A transição para os veículos elétricos e híbridos já transforma o mercado automotivo brasileiro. Com o avanço da frota eletrificada, as oficinas independentes também precisam adaptar sua estrutura, seus processos e a qualificação das equipes.
Nesse cenário, o Sistema Fiep, por meio do Instituto Senai de Tecnologia e Produtividade, e o Sebrae PR apresentam o programa Oficina do Futuro. A iniciativa oferece consultoria especializada para ajudar empresas de reparação a se prepararem para atender a nova geração de veículos.
Dados da Associação Brasileira do Veículo Elétrico (ABVE) mostram esse avanço. Em 2020, o Brasil registrou 7.568 carros eletrificados vendidos. Já em 2025, esse número chegou a 223.192 unidades.
No Paraná, os veículos leves eletrificados representam 11,19% do mercado de vendas. Curitiba lidera os emplacamentos estaduais, com 44,78%, seguida por Londrina, Maringá e São José dos Pinhais.
Com o crescimento da frota, surge também uma nova demanda para o mercado de pós venda. Os primeiros veículos elétricos e híbridos comercializados entre 2020 e 2021 começam a deixar o período de garantia das concessionárias. Assim, parte desses proprietários deve buscar oficinas independentes para realizar manutenções e reparos.
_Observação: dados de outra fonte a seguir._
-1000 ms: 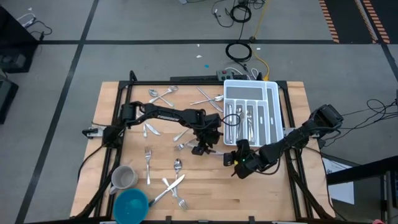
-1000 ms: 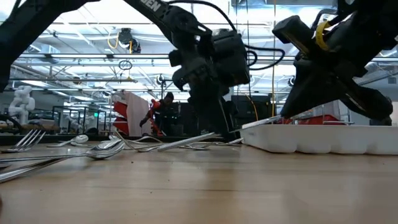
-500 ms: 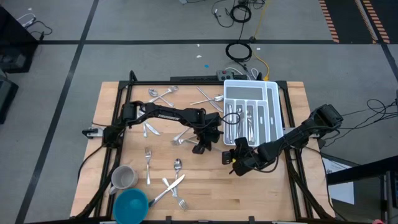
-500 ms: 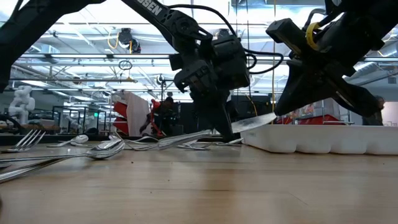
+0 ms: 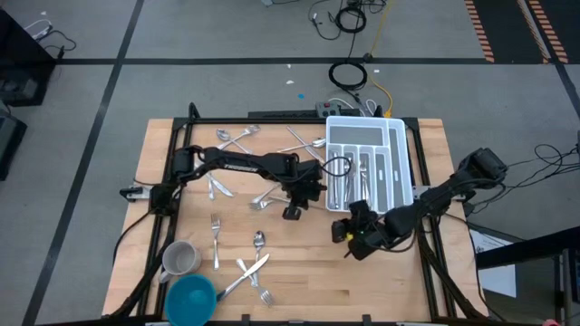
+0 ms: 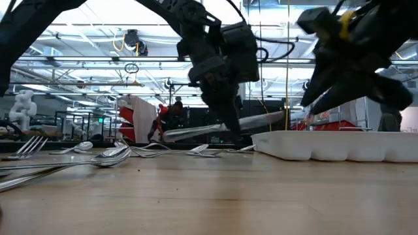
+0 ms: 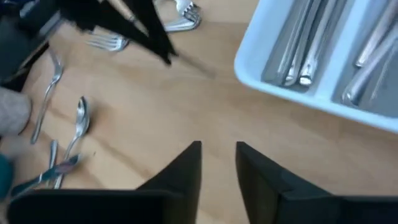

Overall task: Sort silverware
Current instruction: Put the table knife into the silverware tray

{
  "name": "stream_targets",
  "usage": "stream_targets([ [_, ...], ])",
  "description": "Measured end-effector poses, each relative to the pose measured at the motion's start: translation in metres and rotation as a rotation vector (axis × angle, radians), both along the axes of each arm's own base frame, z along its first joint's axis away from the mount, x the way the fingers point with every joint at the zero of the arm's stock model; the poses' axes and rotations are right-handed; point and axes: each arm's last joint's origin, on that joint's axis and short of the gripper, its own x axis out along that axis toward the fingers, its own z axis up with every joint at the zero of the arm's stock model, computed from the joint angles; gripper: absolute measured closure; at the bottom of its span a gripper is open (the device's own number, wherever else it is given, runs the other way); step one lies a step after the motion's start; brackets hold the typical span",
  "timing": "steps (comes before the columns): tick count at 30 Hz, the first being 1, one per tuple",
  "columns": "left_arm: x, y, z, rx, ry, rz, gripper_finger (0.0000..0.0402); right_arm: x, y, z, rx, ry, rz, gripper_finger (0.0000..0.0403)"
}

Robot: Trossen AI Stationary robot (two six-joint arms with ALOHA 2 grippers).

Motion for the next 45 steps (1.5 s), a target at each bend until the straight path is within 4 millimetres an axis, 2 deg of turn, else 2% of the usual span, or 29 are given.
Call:
stream_targets([
  [6,0.001,0.012,0.022,-0.028,0.006,0.160,0.0394,-0.018,0.021,0.009,0.076,-0.042,0.031,0.0254],
  [11,-0.001,0.030,0.056,-0.073,-0.042,0.331,0.0394,-0.031,0.040,0.009,0.140,-0.063,0.049,0.0246],
  [19,-0.021,0.048,0.139,-0.185,-0.247,0.542,0.0394,-0.043,0.061,0.001,0.199,-0.069,0.068,0.0253],
  [25,-0.037,0.046,0.212,-0.363,-0.592,0.665,0.0394,-0.047,0.065,-0.003,0.192,-0.051,0.071,0.0253],
  [30,-0.030,0.049,0.241,-0.610,-0.841,0.786,0.0394,-0.045,0.065,-0.006,0.185,-0.046,0.066,0.0257],
  [34,-0.021,0.053,0.247,-0.792,-0.960,0.876,0.0394,-0.045,0.065,-0.007,0.194,-0.042,0.056,0.0257],
  [36,-0.014,0.058,0.238,-0.826,-0.942,0.926,0.0394,-0.046,0.066,-0.007,0.196,-0.042,0.058,0.0257],
  [45,0.029,0.083,0.164,-0.900,-0.784,1.070,0.0394,-0.047,0.067,-0.008,0.191,-0.039,0.068,0.0257],
])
Segurança é um dos principais desafios
Os veículos eletrificados exigem conhecimentos específicos e uma estrutura adequada para manutenção. Sistemas de alta tensão, baterias de íon de lítio e componentes de eletrônica de potência exigem protocolos rigorosos de segurança.
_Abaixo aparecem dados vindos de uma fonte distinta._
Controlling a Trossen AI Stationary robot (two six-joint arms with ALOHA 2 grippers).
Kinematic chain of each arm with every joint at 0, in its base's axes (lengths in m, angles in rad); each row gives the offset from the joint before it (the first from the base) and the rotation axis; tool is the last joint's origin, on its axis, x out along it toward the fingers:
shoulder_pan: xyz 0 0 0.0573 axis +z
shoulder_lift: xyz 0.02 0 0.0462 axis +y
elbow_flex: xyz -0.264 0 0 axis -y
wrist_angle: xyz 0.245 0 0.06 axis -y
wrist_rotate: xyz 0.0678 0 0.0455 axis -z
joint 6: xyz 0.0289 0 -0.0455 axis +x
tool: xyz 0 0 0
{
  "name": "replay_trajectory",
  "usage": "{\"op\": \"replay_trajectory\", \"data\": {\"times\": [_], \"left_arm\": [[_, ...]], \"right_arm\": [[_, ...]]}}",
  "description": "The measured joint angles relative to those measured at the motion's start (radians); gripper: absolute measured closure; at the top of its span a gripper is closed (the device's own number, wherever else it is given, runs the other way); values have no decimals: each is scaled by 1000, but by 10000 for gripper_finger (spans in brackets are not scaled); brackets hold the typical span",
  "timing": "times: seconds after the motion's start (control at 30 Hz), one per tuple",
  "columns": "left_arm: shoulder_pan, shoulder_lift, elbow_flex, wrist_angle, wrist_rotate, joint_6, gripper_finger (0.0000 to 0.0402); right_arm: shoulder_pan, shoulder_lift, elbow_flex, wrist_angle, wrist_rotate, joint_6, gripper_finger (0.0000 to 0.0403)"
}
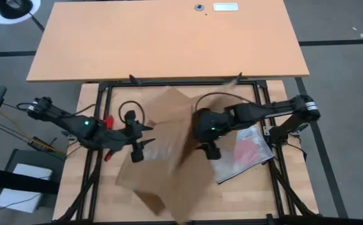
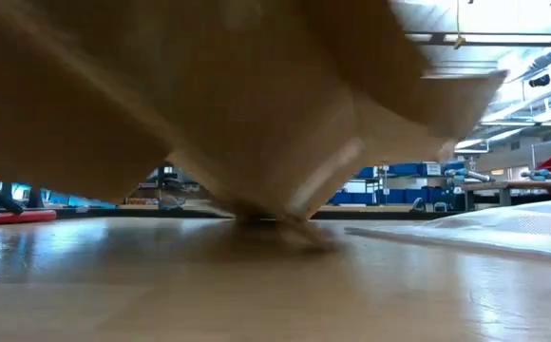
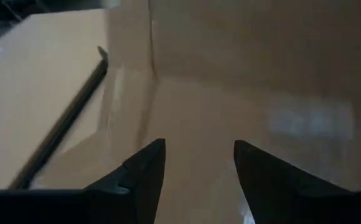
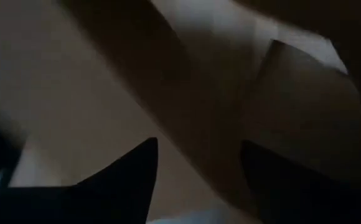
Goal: Unpack boxes
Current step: Break down the cardboard box until it is fully flat using the red cutter
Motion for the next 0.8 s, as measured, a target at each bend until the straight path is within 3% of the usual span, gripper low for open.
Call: {"op": "replay_trajectory", "data": {"times": [0.3, 0.47, 0.6, 0.67, 0.8], "left_arm": [[59, 147, 1, 206, 155, -54, 198], [102, 298, 1, 253, 271, -168, 198], [120, 440, 1, 282, 314, -307, 198], [131, 508, 1, 318, 397, -383, 198], [139, 618, 6, 442, 507, -470, 198]], "right_arm": [[64, -236, 1, -305, -34, 413, 167], [131, -347, 1, -331, -3, 625, 176], [193, -378, 1, -283, 135, 656, 182], [213, -373, 1, -263, 189, 661, 184], [215, -327, 1, -259, 220, 628, 186]]}}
Por isso, procedimentos inadequados podem provocar choques elétricos, incêndios e danos aos componentes do veículo.
O programa Oficina do Futuro busca orientar os empresários antes da realização de investimentos. A proposta é identificar as necessidades de cada negócio e estabelecer uma evolução gradual.
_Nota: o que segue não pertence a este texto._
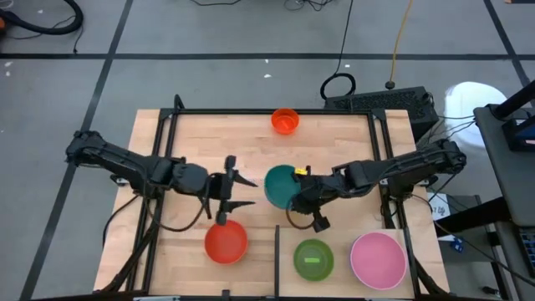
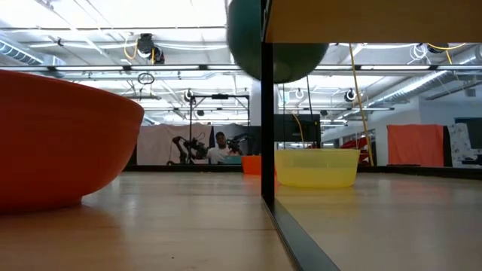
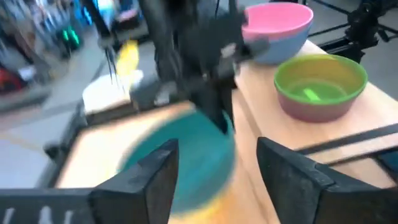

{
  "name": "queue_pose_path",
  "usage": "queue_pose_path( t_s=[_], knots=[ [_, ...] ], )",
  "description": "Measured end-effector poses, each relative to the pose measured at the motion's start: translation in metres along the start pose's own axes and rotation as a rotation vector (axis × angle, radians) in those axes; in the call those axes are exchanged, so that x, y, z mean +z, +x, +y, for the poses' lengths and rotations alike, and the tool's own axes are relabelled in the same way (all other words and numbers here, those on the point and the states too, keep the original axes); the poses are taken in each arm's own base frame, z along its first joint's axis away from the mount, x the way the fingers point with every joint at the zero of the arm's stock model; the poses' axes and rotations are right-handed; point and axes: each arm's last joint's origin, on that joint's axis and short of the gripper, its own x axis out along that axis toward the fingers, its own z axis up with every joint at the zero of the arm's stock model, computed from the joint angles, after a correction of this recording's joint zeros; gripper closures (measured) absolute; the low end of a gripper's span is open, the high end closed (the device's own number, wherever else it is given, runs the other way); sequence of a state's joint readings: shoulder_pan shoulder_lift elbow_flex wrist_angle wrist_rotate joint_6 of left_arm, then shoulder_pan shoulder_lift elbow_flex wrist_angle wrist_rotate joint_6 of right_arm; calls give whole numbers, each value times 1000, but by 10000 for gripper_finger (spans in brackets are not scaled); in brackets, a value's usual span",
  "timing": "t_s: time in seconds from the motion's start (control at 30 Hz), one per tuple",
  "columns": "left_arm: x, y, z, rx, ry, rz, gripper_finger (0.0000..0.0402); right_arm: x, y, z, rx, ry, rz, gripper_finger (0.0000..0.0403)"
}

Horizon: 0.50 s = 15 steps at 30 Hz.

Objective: Place and stack bowls onto a shelf
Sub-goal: Stack the green bowl on top of the pink bowl on the shelf

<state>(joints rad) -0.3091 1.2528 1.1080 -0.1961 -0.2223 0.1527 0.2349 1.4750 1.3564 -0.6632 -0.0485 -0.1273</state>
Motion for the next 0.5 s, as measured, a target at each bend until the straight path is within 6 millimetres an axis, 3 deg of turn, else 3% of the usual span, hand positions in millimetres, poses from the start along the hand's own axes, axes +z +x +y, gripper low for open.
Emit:
queue_pose_path(
  t_s=[0.1, 0.23, 0.5],
  knots=[
    [-9, -6, -2, 34, -85, 101, 208, 9, -18, 5, -14, 103, 54, 402],
    [-22, -10, -1, 232, -218, 225, 237, 22, -42, 16, -33, 211, 65, 402],
    [-36, -10, -10, 326, -335, 259, 271, 34, -81, 39, -80, 464, 88, 403]
  ],
)
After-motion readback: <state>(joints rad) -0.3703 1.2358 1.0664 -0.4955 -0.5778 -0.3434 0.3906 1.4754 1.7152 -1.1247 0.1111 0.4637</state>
“A eletrificação da frota é um caminho sem volta no Brasil, mas a transição para as oficinas não pode ser feita na base do improviso. Atender um veículo elétrico exige muito mais do que ferramentas específicas; exige processos mapeados, adequação rigorosa de infraestrutura e uma cultura inegociável de segurança em alta tensão”, afirma Ivan Aécio Bernardo Martins, coordenador de Otimização de Manufatura e Eficiência Energética do Senai Tecnologia e Inovação do Paraná.
Oficina do Futuro estabelece níveis de atendimento
O programa é dividido em oito encontros presenciais e remotos. A consultoria estabelece três níveis de atuação para as oficinas:
Nível 1, Serviços Básicos: contempla inspeções visuais, suspensão, freios e troca de pneus. O objetivo é permitir o atendimento sem intervenção direta nos componentes de alta tensão.
Nível 2, Diagnóstico e Manutenção Técnica: prepara a oficina para realizar a desenergização segura do sistema, testes de isolamento e reparos em módulos de baixa tensão.
Nível 3, Intervenções Avançadas: permite atuar diretamente na bateria de tração, inversores e componentes energizados. Para isso, são necessárias instalações com segregação de área e proteção adequada.
Além disso, o diagnóstico avalia a maturidade da empresa em cinco estágios, do Nível 0, Não Enquadrado, ao Nível 4, EV Ready.
Ao final, o empresário recebe um plano de ação baseado na metodologia 5W2H. O documento inclui orientações sobre layout, equipamentos, treinamentos, investimentos e prazos para adequação da oficina.
Sebrae PR oferece subsídio para oficinas
Para facilitar o acesso das pequenas empresas à consultoria, o Sebrae PR oferece 50% de subsídio sobre o valor do programa.
O investimento total é de R$ 9.120, enquanto as oficinas participantes pagam R$ 4.560. O valor pode ser parcelado no cartão de crédito ou boleto.
A iniciativa tem como meta atender 55 oficinas até 2027. As empresas estarão distribuídas entre as regionais de Curitiba, Região Metropolitana, Noroeste, Campos Gerais, Oeste, Norte e Sudoeste.
Com a iniciativa, Senai e Sebrae PR buscam apoiar a preparação das oficinas paranaenses para a evolução da mobilidade e para o crescimento da demanda por serviços relacionados aos veículos eletrificados.